Throughout Hendey’s life, “faith has been constant” and flourished, while studying at Notre Dame, where she attended daily Mass. She experienced some challenges in her faith, after marrying her husband Greg, a doctor, and moving to Nashville, where she found it difficult to find a Catholic community in the Protestant South.
“But soon, I realized that I was not there [at Mass] for friends, but for the Eucharist,” Hendey said.
During the conversation, Father Manning asked Hendey, a lifelong active Catholic, what might seem a surprising question, “When did you become a conscious Catholic?”
“It happened, when I brought my son Eric up for Baptism. It was then that I realized I had a big responsibility — not for myself, but for this little one in my arms — to put him on the path to heaven,” said Hendey, who also spoke movingly about her husband’s decision to become a Catholic through the Rite of Christian Initiation of Adults program — a process that required her to trust in God.

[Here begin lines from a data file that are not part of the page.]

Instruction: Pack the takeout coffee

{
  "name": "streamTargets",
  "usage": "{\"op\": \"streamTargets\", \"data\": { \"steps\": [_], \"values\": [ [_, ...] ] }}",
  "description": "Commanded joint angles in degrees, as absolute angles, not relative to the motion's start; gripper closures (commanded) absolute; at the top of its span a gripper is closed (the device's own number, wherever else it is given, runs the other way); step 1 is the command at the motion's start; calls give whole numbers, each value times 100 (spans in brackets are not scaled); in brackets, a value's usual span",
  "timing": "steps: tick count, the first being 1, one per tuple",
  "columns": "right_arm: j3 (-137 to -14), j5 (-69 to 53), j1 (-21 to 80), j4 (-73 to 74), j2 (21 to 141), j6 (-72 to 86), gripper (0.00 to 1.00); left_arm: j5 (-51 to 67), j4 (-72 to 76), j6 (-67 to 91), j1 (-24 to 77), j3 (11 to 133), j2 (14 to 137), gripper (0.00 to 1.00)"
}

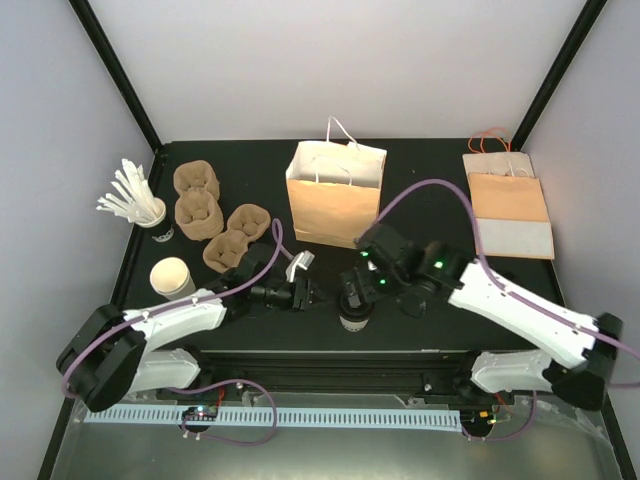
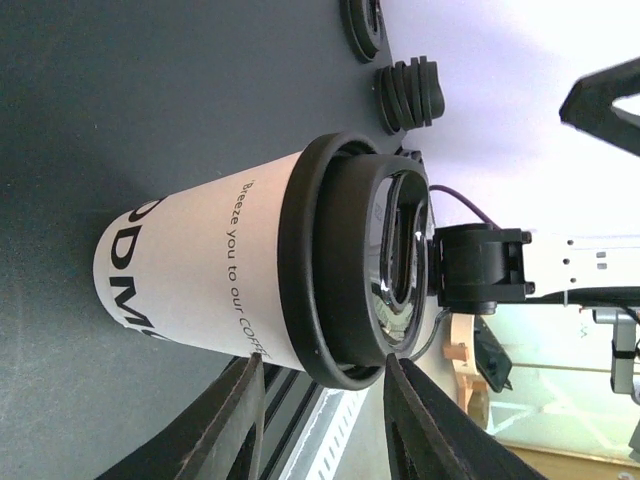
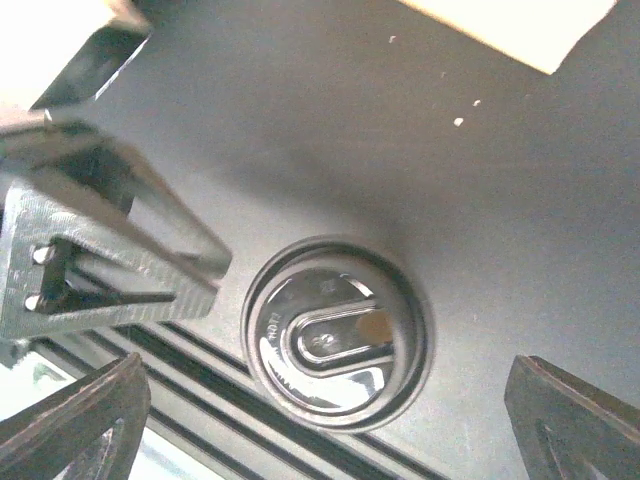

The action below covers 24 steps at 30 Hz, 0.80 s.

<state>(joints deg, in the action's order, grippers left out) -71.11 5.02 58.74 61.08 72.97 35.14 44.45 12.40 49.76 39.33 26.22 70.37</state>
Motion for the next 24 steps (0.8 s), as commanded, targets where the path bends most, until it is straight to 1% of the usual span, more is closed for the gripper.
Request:
{"op": "streamTargets", "data": {
  "steps": [1,6,10,12,16,19,24],
  "values": [
    [-6351,-128,5205,5042,6362,3605,0,4369,904,4736,3866,2826,6672,65],
    [-4816,-950,4529,3831,5096,3587,7,4545,1149,4939,3859,2672,6528,65],
    [-3736,-2929,3141,3193,4762,3761,28,4612,1411,5059,3858,2558,6677,67],
    [-3423,-3199,3069,2946,4624,3811,37,4675,1619,5145,3860,2509,6793,67],
    [-3074,-3324,3043,2666,4557,3842,51,4768,1919,5242,3860,2479,7037,68],
    [-2915,-3480,3008,2462,4627,3835,56,4813,2062,5280,3859,2481,7166,69],
    [-2870,-3524,2972,2315,4813,3771,57,4842,2097,5286,3863,2516,7301,73]
  ]
}}
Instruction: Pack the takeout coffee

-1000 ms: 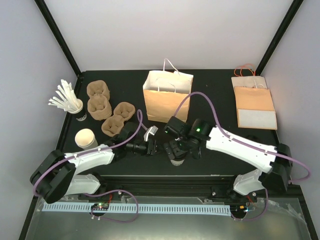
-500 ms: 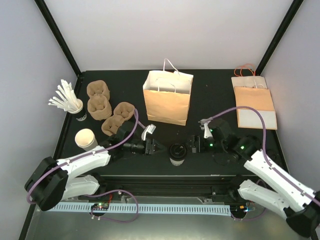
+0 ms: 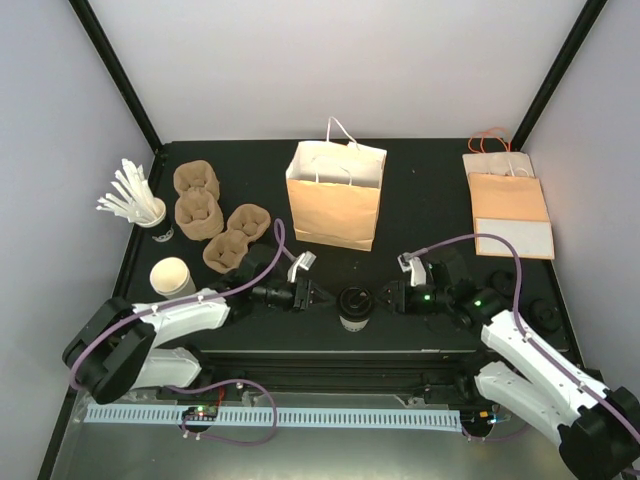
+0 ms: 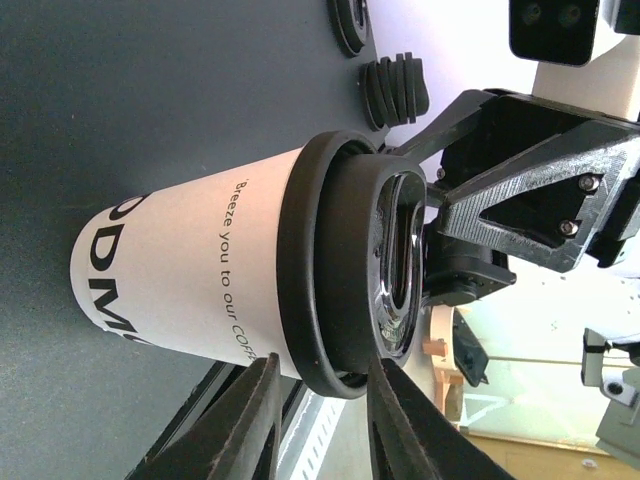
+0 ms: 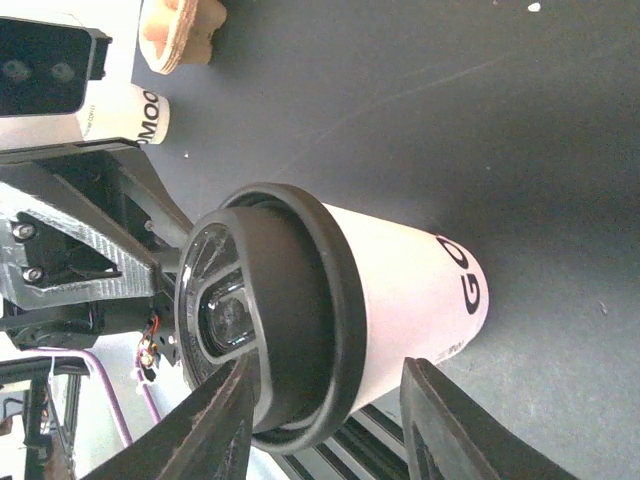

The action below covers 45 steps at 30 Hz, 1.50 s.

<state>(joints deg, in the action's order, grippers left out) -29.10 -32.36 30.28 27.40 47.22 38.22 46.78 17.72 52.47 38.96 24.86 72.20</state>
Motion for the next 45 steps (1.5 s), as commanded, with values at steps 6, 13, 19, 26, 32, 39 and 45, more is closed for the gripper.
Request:
{"op": "streamTargets", "data": {
  "steps": [6,13,19,26,32,39,45],
  "values": [
    [-2859,-3526,2947,2307,4987,3728,70,4851,2128,5314,3864,2505,7507,77],
    [-2772,-3550,2900,2291,4921,3700,73,4921,2168,5297,3872,2553,7616,76],
    [-2772,-3665,2892,2285,4743,3713,70,4906,2150,5308,3869,2575,7633,77],
    [-2962,-3668,2891,2519,4664,3624,66,4864,2165,5359,3868,2566,7511,74],
    [-2985,-3385,2859,2614,4622,3647,66,4878,2115,5363,3872,2602,7447,70],
    [-2906,-3310,2831,2586,4758,3656,67,4878,2013,5282,3903,2685,7611,68],
    [-2775,-3348,2830,2461,4810,3709,69,4892,1991,5234,3933,2758,7701,68]
  ]
}}
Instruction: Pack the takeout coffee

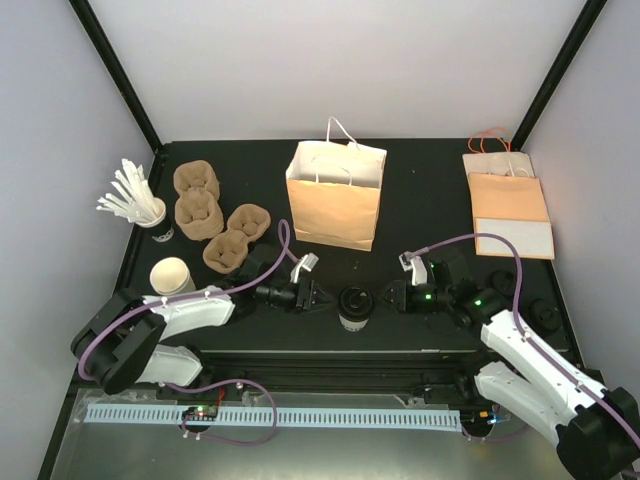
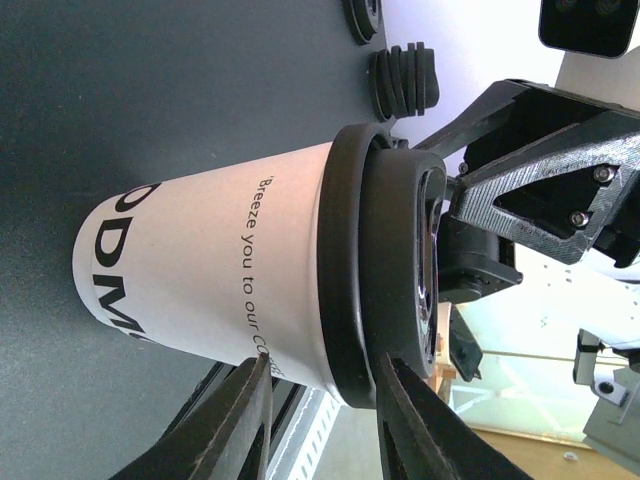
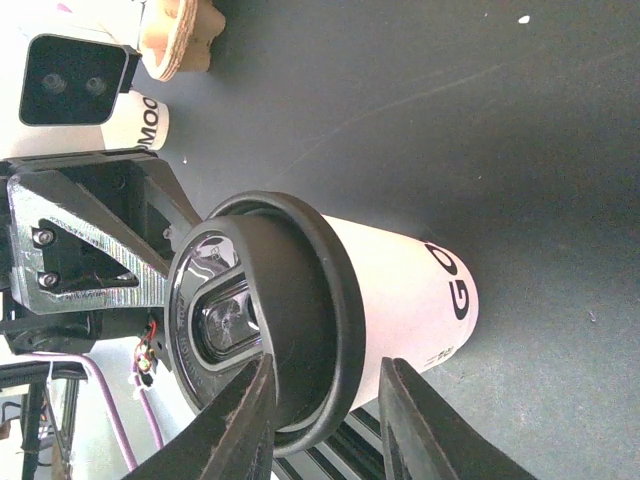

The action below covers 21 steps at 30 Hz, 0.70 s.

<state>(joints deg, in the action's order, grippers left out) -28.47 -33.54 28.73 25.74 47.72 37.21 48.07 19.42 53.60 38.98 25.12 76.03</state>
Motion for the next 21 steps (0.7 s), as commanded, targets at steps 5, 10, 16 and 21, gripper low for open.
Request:
{"op": "streamTargets", "data": {
  "steps": [5,10,16,21],
  "values": [
    [-2692,-3471,2830,2329,4900,3701,69,4908,1982,5221,3972,2833,7831,70],
    [-2647,-3633,2828,2256,5089,3634,70,4843,1835,5178,3989,2873,7852,77],
    [-2615,-3696,2827,2184,5171,3599,70,4692,1513,5033,3984,2883,7819,83],
    [-2594,-3764,2828,2135,5228,3569,70,4597,1311,4941,3995,2912,7846,85]
  ]
}}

Hendey also talked about her writing ministry and the importance of words. She said that see still finds it difficult to call herself a writer, even after having authored more than 10 books. Hendey said that she loves telling stories — in books, articles or public speaking. She also called writing “a great gift” that has enabled her to get to know a great many people, including Costello, who has contributed to CatholicMom.com. and others that she met that night for the first time in person.
Toward that end of the evening, Hendey spoke with great emotion about having been diagnosed with a treatable form of breast cancer at 45 years old. Then, she answered Father Manning’s final question that looked beyond her own ministry and experiences: “What do you tell young people?”
“You [young people] are not the future of the Church; you are the present. You have gifts, passions and a sense that you can make the world a better place. You come to the Church with many questions and the Church cannot back down in giving you the tough answers,” Hendey said.
A question-and-answer period followed Hendey’s conversation with Father Manning. She gave the audience a preview of her 20-minute presentation that she delivered at the 2016 Bishop’s Symposium, “Reclaiming the Church for the Catholic Imagination,” from Oct. 18-20, at Notre Dame.
“We [in the Church] lose people at different points. There are broken marriages. People leave after [having received] the Sacraments. We have to show them the pathways to serve the world,” said Hendey adding that the Church needs to create much more dynamic outreaches to attract people. “We need to do more.”
That day, before the “Speaking of Faith” event, Costello delighted in meeting Hendey for the first time in person.
“Meeting Lisa in person was a great experience for me,” said Costello, a parishioner of St. Thomas the Apostle, Sandyston, and a married mother of five. “I admire her gifts as a writer but even more as a woman of deep faith and humble service. She’s answered a call from God — to be ‘present’ to the person in front of her and to share warmth, love, and companionship on the journey, especially for us Catholic moms,” she said.
Upcoming “Speaking of Faith” guests with include Christopher Bell, founder of Good Counsel Homes, on Wednesday, Feb. 22, 2017 and Deacon Brian Beyerl, M.D., chief of neurosurgery and vice chairman in the Department of Neuroscience at Morristown Memorial Medical Center on Wednesday, May 17, 2017. Both programs start at 7:30 p.m.